Many of these movements see their own reflection in the struggle of the Greek students.

The scale of this mobilisation against the same kinds of measures by the state is not at all surprising. The reform of the education system being undertaken on a European level is part of an attempt to habituate young working class generations to a restricted future and the generalisation of precarious employment or the dole.

The refusal, the revolt of the new educated proletarian generation faced with this wall of unemployment, this ocean of uncertainty reserved for them by capitalism in crisis is also generating sympathy from proletarians of all generations.   

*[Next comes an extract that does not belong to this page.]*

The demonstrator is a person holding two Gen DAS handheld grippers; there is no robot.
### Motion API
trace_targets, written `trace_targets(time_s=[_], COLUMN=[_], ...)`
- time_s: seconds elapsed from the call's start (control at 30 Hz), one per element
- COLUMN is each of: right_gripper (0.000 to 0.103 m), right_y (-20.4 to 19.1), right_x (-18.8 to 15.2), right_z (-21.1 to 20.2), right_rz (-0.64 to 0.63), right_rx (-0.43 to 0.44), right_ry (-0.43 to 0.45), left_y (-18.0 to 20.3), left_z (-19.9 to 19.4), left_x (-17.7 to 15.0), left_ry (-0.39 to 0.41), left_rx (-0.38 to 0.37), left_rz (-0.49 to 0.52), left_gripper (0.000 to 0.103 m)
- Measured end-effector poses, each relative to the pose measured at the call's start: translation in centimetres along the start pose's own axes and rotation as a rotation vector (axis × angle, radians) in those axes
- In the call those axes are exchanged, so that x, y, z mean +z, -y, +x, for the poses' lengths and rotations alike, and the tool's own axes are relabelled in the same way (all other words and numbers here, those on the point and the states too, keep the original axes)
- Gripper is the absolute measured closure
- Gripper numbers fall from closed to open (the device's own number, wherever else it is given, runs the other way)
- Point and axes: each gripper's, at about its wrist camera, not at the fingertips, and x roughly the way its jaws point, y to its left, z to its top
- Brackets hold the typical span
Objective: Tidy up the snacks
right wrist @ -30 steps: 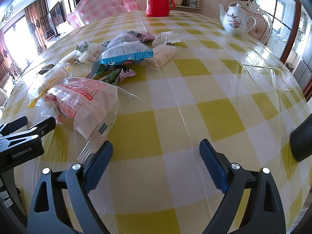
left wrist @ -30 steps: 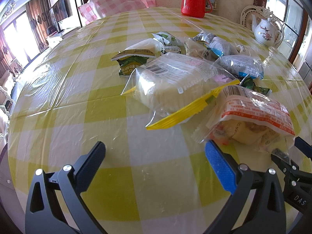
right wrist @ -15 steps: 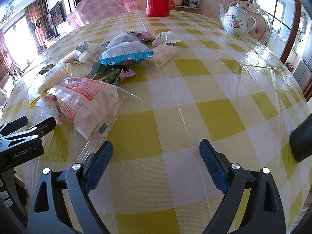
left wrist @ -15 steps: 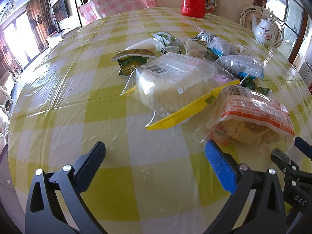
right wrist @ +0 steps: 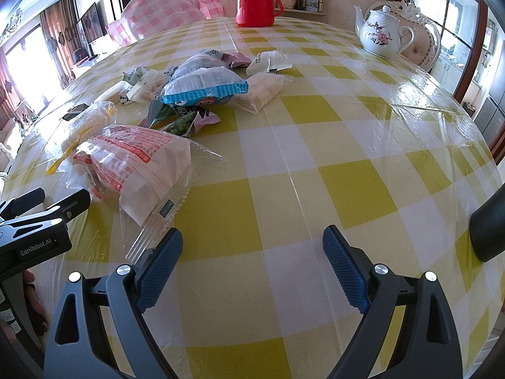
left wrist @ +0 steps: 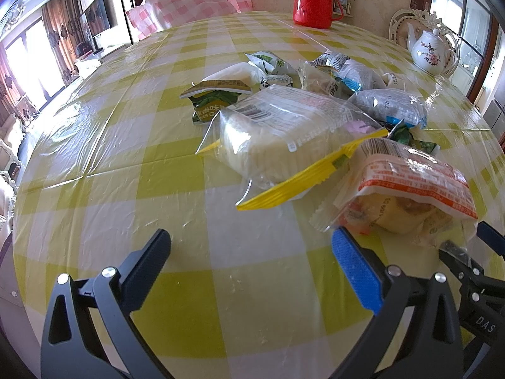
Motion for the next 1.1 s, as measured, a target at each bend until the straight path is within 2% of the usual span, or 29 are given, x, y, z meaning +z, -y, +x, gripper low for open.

Violence by a minority or massive struggle against exploitation and state terror?

The media, which are the servants of the lying propaganda of capital, have constantly tried to deform the reality of what's been happening in Greece since the murder by police bullet of 15 year old Alexis Andreas Grigoropoulos on 6th December. They have presented the confrontations with the police as the action of a handful of anarchists and ultra-left students coming from well to do backgrounds, or of marginalised wreckers. They have broadcast endless images of violent clashes with the police and put across the image of young hooded rioters smashing the windows of boutiques and banks or pillaging stores.   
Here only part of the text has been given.